Google tries to escape the French ruling on ‘right to be forgotten’

Google tries to escape the French ruling on ‘right to be forgotten’

Search engine major Google has requested the French authorities to review their decision to push Google and other search engines to delete the data under the ‘right to be forgotten’ ruling. European citizens have the option to ask Google and other search engines to remove any outdated or incorrect information from the search engines by providing their identification and the reason for removal.

Last year in May, the European Court ruled that search engines should delete the outdated or incorrect data from the search results in case any European citizen directly involved with the data requests it. Google has implemented the system to take requests from European citizens for data deletion. However, Google only deletes the data from its search engines operating in the European Union.

The data still remains live on other Google search engines operating globally. French data protection agency CNIL had ordered Google last month that the company should delete the data across the globe.

Google was given 15 days to comply with the French ruling. However, Google has responded back to French authorities and the company has requested them to review the decision.

Google says that if privacy and data protection agencies continue pressing search engines on such issues, the freedom of information on internet will be highly compromised.

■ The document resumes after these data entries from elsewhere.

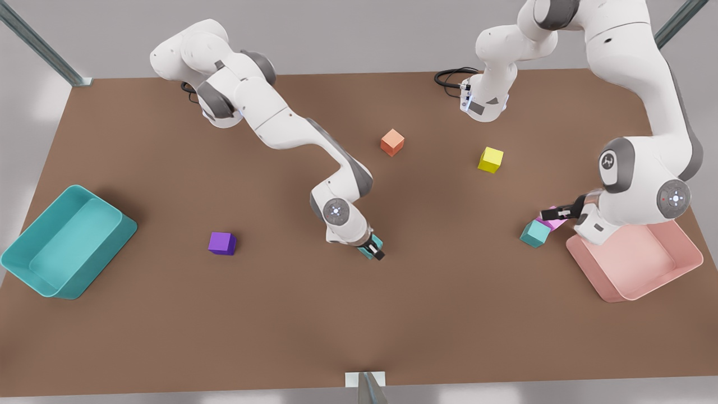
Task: Stack the two blue cubes on top of each other
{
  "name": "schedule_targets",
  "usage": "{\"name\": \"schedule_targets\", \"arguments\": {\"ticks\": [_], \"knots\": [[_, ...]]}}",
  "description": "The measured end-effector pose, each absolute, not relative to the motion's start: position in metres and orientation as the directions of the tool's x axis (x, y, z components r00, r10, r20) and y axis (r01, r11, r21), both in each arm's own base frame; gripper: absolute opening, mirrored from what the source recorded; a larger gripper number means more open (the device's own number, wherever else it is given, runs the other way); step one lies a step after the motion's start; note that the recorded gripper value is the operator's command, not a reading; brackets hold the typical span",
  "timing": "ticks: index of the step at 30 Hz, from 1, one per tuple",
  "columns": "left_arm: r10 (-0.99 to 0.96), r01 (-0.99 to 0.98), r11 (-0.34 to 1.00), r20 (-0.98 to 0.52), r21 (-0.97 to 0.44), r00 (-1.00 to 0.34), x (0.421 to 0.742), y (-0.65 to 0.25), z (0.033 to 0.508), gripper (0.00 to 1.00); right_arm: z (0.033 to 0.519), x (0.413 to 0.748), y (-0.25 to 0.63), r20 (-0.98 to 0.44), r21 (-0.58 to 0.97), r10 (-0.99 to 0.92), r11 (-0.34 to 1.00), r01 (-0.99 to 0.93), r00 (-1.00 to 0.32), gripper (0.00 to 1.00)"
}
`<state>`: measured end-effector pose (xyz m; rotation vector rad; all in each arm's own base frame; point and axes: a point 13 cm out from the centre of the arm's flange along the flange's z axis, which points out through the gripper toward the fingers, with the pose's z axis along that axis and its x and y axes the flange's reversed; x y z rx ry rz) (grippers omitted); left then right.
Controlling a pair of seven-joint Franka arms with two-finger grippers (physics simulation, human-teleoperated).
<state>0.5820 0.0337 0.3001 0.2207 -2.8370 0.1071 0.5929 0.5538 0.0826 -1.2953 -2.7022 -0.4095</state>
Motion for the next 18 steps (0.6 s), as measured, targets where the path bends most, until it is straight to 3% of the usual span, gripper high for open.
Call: {"name": "schedule_targets", "arguments": {"ticks": [4, 8, 10, 13, 15, 18], "knots": [[-0.095, -0.126, 0.988, 0.292, -0.091, -0.952, 0.58, 0.084, 0.233, 1.0, 0.105, 0.616, 0.527, 0.24, 0.177, 0.794, 0.53, 0.829, -0.559, 1.0], [0.032, -0.002, 0.992, 0.263, -0.126, -0.964, 0.579, 0.085, 0.195, 1.0, 0.162, 0.648, 0.463, 0.263, 0.129, 0.836, 0.464, 0.877, -0.481, 1.0], [0.126, 0.093, 0.985, 0.235, -0.148, -0.964, 0.585, 0.083, 0.179, 1.0, 0.175, 0.662, 0.37, 0.268, 0.024, 0.873, 0.416, 0.909, -0.407, 1.0], [0.284, 0.254, 0.952, 0.18, -0.173, -0.942, 0.596, 0.07, 0.169, 1.0, 0.179, 0.689, 0.144, 0.229, -0.14, 0.927, 0.333, 0.932, -0.297, 1.0], [0.375, 0.344, 0.919, 0.159, -0.191, -0.913, 0.591, 0.06, 0.156, 1.0, 0.25, 0.682, 0.079, 0.164, -0.149, 0.908, 0.409, 0.9, -0.385, 1.0], [0.481, 0.455, 0.869, 0.113, -0.193, -0.87, 0.59, 0.059, 0.147, 1.0, 0.399, 0.65, 0.074, 0.032, -0.104, 0.807, 0.589, 0.801, -0.589, 1.0]]}}
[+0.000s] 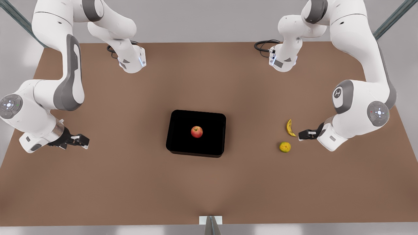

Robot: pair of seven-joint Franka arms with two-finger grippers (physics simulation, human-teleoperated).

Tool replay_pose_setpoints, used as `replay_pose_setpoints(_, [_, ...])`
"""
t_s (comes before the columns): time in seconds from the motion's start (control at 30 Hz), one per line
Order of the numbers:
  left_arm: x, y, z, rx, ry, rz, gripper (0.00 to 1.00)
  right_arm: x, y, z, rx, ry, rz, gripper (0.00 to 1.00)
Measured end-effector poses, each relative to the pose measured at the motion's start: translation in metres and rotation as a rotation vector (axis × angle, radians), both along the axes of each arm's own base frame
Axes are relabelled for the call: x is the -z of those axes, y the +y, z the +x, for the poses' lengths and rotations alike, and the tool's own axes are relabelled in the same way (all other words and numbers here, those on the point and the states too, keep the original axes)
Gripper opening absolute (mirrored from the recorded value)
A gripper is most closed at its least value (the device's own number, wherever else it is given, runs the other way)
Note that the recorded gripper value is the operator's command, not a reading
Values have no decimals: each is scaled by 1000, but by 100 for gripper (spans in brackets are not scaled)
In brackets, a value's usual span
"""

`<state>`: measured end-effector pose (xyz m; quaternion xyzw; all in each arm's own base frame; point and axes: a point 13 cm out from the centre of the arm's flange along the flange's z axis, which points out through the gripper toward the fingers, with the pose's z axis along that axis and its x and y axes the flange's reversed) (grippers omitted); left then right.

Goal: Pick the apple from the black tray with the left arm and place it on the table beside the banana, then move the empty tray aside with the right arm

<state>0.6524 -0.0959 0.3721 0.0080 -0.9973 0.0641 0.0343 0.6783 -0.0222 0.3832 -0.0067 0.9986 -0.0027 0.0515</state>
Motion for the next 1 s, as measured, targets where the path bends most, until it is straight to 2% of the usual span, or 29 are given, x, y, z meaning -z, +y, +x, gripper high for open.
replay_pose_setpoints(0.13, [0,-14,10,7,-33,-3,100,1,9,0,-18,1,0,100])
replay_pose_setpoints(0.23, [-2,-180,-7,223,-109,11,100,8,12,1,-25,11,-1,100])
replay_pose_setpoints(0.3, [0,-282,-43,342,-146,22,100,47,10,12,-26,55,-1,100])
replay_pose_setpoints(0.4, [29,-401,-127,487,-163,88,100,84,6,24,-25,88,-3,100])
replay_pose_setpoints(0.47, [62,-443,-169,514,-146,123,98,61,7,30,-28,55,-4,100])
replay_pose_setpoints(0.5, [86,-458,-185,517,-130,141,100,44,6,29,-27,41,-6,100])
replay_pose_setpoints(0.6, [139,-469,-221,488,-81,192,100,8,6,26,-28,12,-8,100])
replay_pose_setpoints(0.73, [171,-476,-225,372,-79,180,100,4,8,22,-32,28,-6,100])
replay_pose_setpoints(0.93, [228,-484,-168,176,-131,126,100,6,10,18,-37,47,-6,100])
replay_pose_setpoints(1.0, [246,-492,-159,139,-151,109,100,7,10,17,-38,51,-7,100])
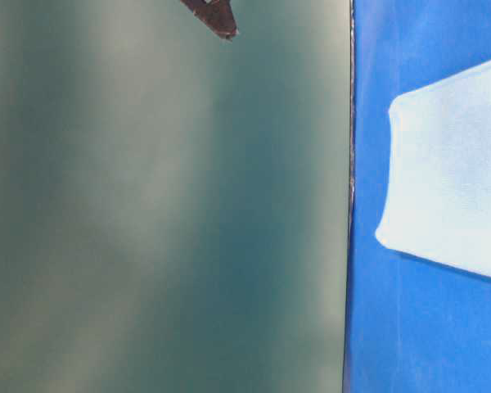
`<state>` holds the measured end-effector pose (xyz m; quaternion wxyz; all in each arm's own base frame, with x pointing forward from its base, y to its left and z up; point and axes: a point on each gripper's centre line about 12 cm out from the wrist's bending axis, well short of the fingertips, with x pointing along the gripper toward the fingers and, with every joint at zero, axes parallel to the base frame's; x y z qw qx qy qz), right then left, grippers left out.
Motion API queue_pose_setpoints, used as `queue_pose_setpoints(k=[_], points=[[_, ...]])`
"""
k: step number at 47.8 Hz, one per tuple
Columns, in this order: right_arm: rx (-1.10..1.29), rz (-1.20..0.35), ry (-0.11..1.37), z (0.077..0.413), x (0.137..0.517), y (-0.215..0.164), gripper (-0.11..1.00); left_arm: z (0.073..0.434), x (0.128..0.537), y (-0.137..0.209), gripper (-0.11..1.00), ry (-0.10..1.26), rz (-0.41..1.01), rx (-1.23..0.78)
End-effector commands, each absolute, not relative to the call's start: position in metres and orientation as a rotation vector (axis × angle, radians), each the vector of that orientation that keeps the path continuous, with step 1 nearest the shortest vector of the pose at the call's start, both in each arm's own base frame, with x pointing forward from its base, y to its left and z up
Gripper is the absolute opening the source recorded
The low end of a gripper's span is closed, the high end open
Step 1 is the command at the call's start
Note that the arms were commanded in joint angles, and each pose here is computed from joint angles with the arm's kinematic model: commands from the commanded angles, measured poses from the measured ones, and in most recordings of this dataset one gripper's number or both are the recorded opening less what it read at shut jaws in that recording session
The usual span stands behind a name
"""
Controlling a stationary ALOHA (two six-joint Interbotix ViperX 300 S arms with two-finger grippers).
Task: Fold the light blue towel.
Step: 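Move both grippers to the far end corners of the towel strip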
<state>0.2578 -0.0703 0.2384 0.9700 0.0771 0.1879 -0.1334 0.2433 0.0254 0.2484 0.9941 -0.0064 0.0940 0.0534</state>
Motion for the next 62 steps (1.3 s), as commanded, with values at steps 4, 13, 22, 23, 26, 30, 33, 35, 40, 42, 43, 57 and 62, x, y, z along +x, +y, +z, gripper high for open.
queue_pose_setpoints(k=[4, 13, 22, 23, 26, 30, 33, 35, 40, 42, 43, 57, 62], points=[[0.155, -0.270, 0.353, 0.249, 0.262, -0.072, 0.55, 0.256, 0.246, 0.026, 0.78, 0.164, 0.110, -0.010], [0.150, -0.342, 0.387, 0.252, 0.269, -0.092, 0.55, 0.254, 0.259, 0.042, 0.78, 0.169, 0.164, -0.010], [0.144, -0.444, 0.514, 0.233, 0.286, -0.128, 0.55, 0.241, 0.293, 0.074, 0.78, 0.249, 0.246, -0.006], [0.136, -0.454, 0.538, 0.229, 0.290, -0.133, 0.55, 0.238, 0.297, 0.077, 0.78, 0.260, 0.251, -0.002], [0.123, -0.473, 0.582, 0.221, 0.297, -0.143, 0.55, 0.232, 0.309, 0.087, 0.78, 0.288, 0.269, 0.017], [0.105, -0.487, 0.634, 0.208, 0.305, -0.155, 0.55, 0.218, 0.328, 0.103, 0.78, 0.339, 0.292, 0.035], [0.107, -0.495, 0.664, 0.197, 0.311, -0.163, 0.55, 0.204, 0.339, 0.115, 0.78, 0.377, 0.311, 0.033], [0.111, -0.499, 0.693, 0.186, 0.314, -0.168, 0.55, 0.195, 0.346, 0.123, 0.78, 0.403, 0.322, 0.032], [0.127, -0.498, 0.735, 0.165, 0.319, -0.177, 0.55, 0.171, 0.361, 0.142, 0.78, 0.458, 0.351, 0.015], [0.136, -0.494, 0.748, 0.155, 0.320, -0.179, 0.55, 0.164, 0.367, 0.149, 0.78, 0.474, 0.360, 0.011], [0.140, -0.491, 0.749, 0.152, 0.321, -0.181, 0.55, 0.157, 0.370, 0.153, 0.78, 0.487, 0.365, 0.007], [0.186, -0.444, 0.722, 0.117, 0.331, -0.192, 0.55, 0.110, 0.385, 0.185, 0.78, 0.535, 0.416, -0.017], [0.193, -0.444, 0.733, 0.109, 0.336, -0.196, 0.55, 0.103, 0.384, 0.192, 0.78, 0.537, 0.433, -0.021]])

In an official blog post, Google’s Global Privacy Counsel Peter Fleischer said, “We believe that no one country should have the authority to control what content someone in a second country can access. If the CNIL’s proposed approach were to be embraced as the standard for Internet regulation, we would find ourselves in a race to the bottom. In the end, the Internet would only be as free as the world’s least free place.”

“France is asking for Google to do something here in the US that if the US government asked for, it would be against the First Amendment,” Jonathan L. Zittrain, who teaches digital law at Harvard Law School, told The New York Times.

Once again, Google is facing tough time with the European regulators. CNIL has confirmed that it has received a communication from Google to review its decision.